En el caso de la sala Otro Teatro, que si bien inició dando talleres de formación y hace un par de meses inauguró su escenario, cree que para que exista mayor concurrencia de personas depende de varios factores, entre ellos, la planificación, que incluye el tipo de pieza a presentar, el elenco actoral y hasta la época del año en que se la estrenará.

“Existen temporadas altas y bajas, por ejemplo, en invierno hay menor asistencia, peor si llegan los ‘surazos’ como los más recientes, la gente no sale”, comentó Mario Chávez, actor y propietario de Otro Teatro.

La meta

La formación de nuevo público es el objetivo principal que los gestores culturales, a través de sus lugares alternativos, tienen como tarea pendiente para incrementar la asistencia en las presentaciones futuras.

“Las salas de teatro alternativo son la clave para formar espectadores, porque nosotros no paramos. Estamos proponiendo teatro constante, eso es interesante”, expresó Jorge Calero, de la sala La Ratonera, que recientemente fue abierta y cuenta con una capacidad para 80 personas y que en promedio tiene una concurrencia de 40 a 50 personas.

La misma posición mantiene Ariel Vargas, del Snack Tía Ñola, que, además, ve necesario que estos nuevos escenarios vayan formando su propia identidad. “Hubo un momento que necesitábamos más espacio y eso ha quedado muy bien con la apertura de las salas.

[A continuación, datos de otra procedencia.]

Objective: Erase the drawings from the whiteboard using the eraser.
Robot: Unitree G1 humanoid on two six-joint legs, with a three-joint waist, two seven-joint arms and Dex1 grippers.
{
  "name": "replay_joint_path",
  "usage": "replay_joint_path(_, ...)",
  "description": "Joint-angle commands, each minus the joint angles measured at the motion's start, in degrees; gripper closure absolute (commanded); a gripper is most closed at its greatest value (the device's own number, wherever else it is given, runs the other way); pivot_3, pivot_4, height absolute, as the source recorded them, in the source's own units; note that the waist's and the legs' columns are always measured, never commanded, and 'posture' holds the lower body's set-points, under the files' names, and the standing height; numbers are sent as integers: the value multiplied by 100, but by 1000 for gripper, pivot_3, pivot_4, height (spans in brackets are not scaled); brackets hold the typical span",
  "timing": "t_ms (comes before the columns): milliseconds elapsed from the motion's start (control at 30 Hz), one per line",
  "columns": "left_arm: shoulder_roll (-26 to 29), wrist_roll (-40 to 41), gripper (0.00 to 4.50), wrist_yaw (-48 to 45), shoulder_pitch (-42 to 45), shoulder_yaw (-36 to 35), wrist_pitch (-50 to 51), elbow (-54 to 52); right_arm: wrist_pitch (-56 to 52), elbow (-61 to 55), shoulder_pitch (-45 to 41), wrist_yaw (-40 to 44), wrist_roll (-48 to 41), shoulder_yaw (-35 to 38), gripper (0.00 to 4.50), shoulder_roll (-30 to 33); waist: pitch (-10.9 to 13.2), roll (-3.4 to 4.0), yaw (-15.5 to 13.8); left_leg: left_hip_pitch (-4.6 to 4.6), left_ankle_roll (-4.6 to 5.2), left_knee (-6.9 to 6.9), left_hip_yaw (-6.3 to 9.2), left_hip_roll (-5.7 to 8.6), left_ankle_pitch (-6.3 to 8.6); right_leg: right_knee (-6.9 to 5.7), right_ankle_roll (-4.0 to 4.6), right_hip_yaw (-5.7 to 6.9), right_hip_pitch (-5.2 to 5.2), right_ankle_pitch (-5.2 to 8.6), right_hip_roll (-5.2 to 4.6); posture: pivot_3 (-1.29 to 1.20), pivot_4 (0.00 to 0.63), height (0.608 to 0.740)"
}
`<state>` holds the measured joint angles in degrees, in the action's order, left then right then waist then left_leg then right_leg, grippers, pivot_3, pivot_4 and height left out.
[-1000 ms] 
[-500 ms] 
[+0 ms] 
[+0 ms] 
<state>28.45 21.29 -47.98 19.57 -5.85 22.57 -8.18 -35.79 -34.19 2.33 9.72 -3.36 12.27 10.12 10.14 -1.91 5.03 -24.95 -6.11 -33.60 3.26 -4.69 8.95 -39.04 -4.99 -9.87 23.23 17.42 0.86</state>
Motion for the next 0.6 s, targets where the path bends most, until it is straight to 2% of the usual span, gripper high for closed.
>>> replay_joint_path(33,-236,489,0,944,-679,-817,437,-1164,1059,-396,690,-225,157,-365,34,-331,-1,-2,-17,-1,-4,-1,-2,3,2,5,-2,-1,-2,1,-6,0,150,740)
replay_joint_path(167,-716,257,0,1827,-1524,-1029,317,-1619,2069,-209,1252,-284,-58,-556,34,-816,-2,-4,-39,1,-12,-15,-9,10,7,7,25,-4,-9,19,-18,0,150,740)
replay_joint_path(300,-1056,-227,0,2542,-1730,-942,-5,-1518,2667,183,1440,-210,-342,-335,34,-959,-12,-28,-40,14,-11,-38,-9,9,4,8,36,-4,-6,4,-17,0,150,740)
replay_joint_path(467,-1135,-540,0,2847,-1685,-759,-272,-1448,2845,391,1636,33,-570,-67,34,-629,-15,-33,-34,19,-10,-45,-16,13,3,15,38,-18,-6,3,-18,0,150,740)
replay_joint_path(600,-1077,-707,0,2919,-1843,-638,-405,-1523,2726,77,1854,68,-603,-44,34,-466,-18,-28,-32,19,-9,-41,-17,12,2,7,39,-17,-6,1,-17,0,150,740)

Ahora que las hay, el reto es mejorar la oferta artística y ampliarla”, razonó.

Para Vargas, una opción sería crear como pequeños circuitos, en el que las compañías presenten sus obras en los distintos centros culturales, llegando así a diferentes públicos. “En el caso de Tía Ñola ha bajado la concurrencia, quizás porque nos cambiamos de dirección y porque también yo no estuve 100% dedicado al lugar”, indicó.

¿Solo moda?

Roger Quiroz, director de la compañía teatral Nosotros Dos y propietario de Seoane Cultural, dijo que sucede algo raro en Santa Cruz, ya que cuando se realiza el Festival Internacional de Teatro, la gente aparece en grandes cantidades, pero luego desaparece. “No sé si es por moda o qué. Los que asisten al festival son adultos y cuando no lo hay son jóvenes quienes van a las salas. Es un fenómeno raro”, comentó.

El gestor cultural ve que, a diferencia de países vecinos como Argentina, en Bolivia falta formación desde la niñez hacia el gusto por el teatro.

Meraki también forma parte del circuito de espacios culturales de la ciudad, aunque este no solo sea para teatro, sino también para música, cómicos, etc. “Hay harto talento con ganas de subirse a las tablas y, aun así, faltan más para recibirlos. Existen funciones con lleno total, pero también están las que fracasan”, comentó uno de los propietarios, Ronaldo Vaca Pereira, que resaltó que los que acuden al lugar, van por los artistas que allí se presentan.

Promedio

En cuanto al costo de las entradas, el precio oscila entre Bs 20 y 50.